The following assumes you've already got outgoing email working on your box.

First, install a script which will mail diagnostic output for a failed systemd service ((more context](://bugs.launchpad.net/ubuntu/+source/systemd-cron/+bug/1583743)):

sudo wget -O /usr/local/bin/mail_on_failure https://raw.githubusercontent.com/systemd-cron/systemd-cron/master/src/bin/mail_on_failure.py 

Next, install a service file that will be used to call this scirpt when another service fails. Name it like: /etc/systemd/system/status-email-admin@.service

The contents would be:

[Unit]
Description=status email for %I to admin

[Service]
Type=oneshot
ExecStart=/usr/local/bin/mail_on_failure %i
User=nobody
Group=systemd-journal

Now for any service file that you want to send mail-on-failure, you'll include these bits in your systemd .service file:

[Unit]
# Like Cron would, send devops an email if this fails
OnFailure=status-email-admin@%n.service

[Service]
Environment="MAILTO=admin@example.com"

As you would for cron, you can customize the MAILTO environment variable to suit your needs for each service file.

rsnapshot systemd service file

Using a systemd template file, a single file can be used to configure rsnapshot runs for daily, weekly and monthly.

Create /etc/systemd/system/rsnapshot@.service with the following contents.

[Unit]
Description=rsnapshot (%I) backup
# Like Cron would, send an email if this fails
OnFailure=status-email-admin@%n.service

[Service]
Environment="MAILTO=admin@rideamigos.com"
Type=oneshot
Nice=19
IOSchedulingClass=3
ExecStart=/usr/bin/rsnapshot %I

Creating rsnapshot timer files

Now you can create timers for the daily, weekly, monthly rsnapshot runs.
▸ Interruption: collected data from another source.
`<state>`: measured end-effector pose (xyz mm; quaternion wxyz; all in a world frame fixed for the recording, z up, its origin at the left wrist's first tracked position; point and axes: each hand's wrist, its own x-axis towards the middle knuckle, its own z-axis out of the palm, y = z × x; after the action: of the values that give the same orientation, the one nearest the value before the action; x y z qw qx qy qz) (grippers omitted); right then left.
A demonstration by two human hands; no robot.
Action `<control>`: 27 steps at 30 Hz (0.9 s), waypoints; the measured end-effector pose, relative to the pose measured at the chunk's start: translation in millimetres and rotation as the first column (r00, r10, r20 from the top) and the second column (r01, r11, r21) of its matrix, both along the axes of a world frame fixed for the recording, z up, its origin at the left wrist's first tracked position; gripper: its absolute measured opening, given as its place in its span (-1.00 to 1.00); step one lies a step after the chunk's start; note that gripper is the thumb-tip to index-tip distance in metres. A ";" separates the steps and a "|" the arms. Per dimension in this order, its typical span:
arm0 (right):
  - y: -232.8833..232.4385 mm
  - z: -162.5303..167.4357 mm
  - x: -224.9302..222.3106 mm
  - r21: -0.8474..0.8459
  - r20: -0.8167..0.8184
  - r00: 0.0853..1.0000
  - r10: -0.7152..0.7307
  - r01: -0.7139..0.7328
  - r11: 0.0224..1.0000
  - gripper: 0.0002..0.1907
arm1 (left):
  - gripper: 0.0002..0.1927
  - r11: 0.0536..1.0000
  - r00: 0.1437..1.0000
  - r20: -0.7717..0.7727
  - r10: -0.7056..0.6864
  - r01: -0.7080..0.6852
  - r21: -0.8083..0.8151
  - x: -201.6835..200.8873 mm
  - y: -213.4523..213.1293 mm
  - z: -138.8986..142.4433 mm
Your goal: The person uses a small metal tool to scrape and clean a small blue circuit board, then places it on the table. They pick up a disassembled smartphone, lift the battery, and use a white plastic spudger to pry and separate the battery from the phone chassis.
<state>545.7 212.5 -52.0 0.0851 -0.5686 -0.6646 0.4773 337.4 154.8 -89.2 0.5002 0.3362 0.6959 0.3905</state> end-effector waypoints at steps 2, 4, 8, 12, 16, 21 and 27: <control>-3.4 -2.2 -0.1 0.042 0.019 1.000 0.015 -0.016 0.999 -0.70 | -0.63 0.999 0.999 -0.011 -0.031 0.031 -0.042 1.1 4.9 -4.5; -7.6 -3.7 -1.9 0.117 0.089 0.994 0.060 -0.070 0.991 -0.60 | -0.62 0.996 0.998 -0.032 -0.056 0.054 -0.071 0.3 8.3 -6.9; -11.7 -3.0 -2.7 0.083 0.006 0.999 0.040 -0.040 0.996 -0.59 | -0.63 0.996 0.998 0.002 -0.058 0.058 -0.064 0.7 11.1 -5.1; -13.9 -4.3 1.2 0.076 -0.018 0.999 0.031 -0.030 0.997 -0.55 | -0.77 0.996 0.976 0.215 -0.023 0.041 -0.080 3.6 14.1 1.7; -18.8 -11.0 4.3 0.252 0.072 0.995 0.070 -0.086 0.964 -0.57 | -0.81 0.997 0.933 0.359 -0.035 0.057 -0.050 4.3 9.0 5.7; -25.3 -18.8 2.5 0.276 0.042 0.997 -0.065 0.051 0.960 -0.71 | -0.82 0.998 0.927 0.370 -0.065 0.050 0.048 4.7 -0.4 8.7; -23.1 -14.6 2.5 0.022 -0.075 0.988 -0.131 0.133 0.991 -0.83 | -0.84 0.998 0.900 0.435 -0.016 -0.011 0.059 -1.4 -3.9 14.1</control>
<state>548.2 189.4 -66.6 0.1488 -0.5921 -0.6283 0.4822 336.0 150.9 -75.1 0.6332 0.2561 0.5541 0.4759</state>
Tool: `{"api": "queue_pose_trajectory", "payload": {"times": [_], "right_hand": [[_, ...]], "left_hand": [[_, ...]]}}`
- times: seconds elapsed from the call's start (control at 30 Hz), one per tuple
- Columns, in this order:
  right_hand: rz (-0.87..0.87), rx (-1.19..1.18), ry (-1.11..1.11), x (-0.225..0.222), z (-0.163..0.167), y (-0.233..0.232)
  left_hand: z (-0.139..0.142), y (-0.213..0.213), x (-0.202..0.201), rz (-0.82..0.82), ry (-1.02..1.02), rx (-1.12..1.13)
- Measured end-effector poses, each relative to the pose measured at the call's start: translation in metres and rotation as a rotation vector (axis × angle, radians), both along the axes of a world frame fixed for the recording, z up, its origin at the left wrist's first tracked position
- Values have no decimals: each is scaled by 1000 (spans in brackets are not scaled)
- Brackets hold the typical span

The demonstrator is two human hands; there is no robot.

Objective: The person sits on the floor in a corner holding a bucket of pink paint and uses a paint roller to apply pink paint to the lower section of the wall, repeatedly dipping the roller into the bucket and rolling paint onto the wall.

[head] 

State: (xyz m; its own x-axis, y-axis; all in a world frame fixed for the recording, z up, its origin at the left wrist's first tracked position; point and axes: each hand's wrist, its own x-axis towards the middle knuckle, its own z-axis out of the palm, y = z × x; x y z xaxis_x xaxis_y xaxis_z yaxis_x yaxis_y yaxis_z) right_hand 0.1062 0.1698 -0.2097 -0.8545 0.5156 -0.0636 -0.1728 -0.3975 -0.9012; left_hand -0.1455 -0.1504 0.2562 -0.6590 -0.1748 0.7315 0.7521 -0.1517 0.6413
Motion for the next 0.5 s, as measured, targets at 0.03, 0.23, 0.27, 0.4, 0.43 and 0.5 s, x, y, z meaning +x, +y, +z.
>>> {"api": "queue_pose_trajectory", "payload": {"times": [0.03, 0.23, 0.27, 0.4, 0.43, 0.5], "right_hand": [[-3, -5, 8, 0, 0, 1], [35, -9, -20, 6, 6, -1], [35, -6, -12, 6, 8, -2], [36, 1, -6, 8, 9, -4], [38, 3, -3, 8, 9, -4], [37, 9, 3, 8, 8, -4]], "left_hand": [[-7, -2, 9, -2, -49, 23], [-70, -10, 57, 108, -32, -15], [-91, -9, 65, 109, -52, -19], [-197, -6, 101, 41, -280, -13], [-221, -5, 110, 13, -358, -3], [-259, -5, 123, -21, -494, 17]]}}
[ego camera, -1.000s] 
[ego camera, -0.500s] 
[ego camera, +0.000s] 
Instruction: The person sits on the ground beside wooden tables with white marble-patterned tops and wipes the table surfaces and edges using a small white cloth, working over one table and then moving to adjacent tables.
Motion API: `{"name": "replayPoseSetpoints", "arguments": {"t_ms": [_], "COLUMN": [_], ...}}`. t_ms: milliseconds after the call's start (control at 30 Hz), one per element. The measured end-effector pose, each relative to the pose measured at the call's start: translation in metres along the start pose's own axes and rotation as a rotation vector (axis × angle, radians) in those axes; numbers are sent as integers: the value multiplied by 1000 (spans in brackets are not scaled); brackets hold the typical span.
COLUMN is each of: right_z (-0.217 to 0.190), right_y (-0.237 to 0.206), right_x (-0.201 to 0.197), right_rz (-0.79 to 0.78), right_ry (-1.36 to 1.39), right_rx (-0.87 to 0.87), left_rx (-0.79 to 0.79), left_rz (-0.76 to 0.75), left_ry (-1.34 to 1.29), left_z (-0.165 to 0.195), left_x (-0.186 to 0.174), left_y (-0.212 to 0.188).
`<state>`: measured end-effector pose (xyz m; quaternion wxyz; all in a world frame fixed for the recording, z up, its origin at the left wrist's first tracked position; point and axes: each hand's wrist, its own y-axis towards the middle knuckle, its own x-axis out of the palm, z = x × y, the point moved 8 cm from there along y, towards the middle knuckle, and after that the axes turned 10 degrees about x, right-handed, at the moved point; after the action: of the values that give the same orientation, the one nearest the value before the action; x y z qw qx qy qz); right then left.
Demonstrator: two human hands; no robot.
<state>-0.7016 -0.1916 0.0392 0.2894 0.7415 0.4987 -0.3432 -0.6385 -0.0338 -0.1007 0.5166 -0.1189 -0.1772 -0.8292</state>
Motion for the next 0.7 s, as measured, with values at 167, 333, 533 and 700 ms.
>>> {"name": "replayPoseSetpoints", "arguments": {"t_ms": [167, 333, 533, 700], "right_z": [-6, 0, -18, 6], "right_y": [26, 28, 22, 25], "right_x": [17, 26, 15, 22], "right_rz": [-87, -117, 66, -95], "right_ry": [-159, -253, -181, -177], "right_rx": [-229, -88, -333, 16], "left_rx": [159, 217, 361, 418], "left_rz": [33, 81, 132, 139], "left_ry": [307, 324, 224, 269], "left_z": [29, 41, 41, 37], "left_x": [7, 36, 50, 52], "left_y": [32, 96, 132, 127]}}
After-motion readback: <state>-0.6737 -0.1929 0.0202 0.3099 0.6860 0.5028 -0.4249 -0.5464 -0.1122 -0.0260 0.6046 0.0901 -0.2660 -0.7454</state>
In the example files I've set the daily task to run at 5:30 AM, the weekly task at 4:30 AM and the monthly task at 3:30 AM. Adjust to suit.

/etc/systemd/systemm/rsnapshot-daily.timer

[Unit]
Description=rsnapshot daily backup

[Timer]
# Run every day at 5:30 AM local time
OnCalendar=05:30
Persistent=true
Unit=rsnapshot@daily.service

[Install]
WantedBy=timers.target

/etc/systemd/systemm/rsnapshot-monthly.timer

[Unit]
Description=rsnapshot monthly backup

[Timer]
# Run once per month at 3:30 local time, before daily and weekly runs
OnCalendar=*-*-1 03:30:00
Persistent=true
Unit=rsnapshot@monthly.service

[Install]
WantedBy=timers.target

/etc/systemd/systemm/rsnapshot-weekly.timer

[Unit]
Description=rsnapshot weekly backup

[Timer]
# Run once per week on Monday at 4:30 local time, before daily
OnCalendar=Monday  *-*-* 04:30:00
Persistent=true
Unit=rsnapshot@weekly.service

[Install]
WantedBy=timers.target

Enabling timers

Finally, you can enable the timer files you've created so that they'll start running the next time the schedule dictates.

 systemctl enable rsnapshot-daily.timer
 systemctl enable rsnapshot-weekly.timer
 systemctl enable rsnapshot-monthly.timer

The future

If this all seems more complex that it should be for scheduling rsnapshot backups, it is. Both rsnapshot and your OS distribution could offer better support for systemd and sending-email-on-failure with systemd. If they did, you could get benefits using systemd timers with rsnapshot by using setting your MAILTO environment and running systemd enable for the timers you wanted to turn on.

If this appeals to you, considering communicating with the rsnapshot project and possibly submitting a pull request to improve support here.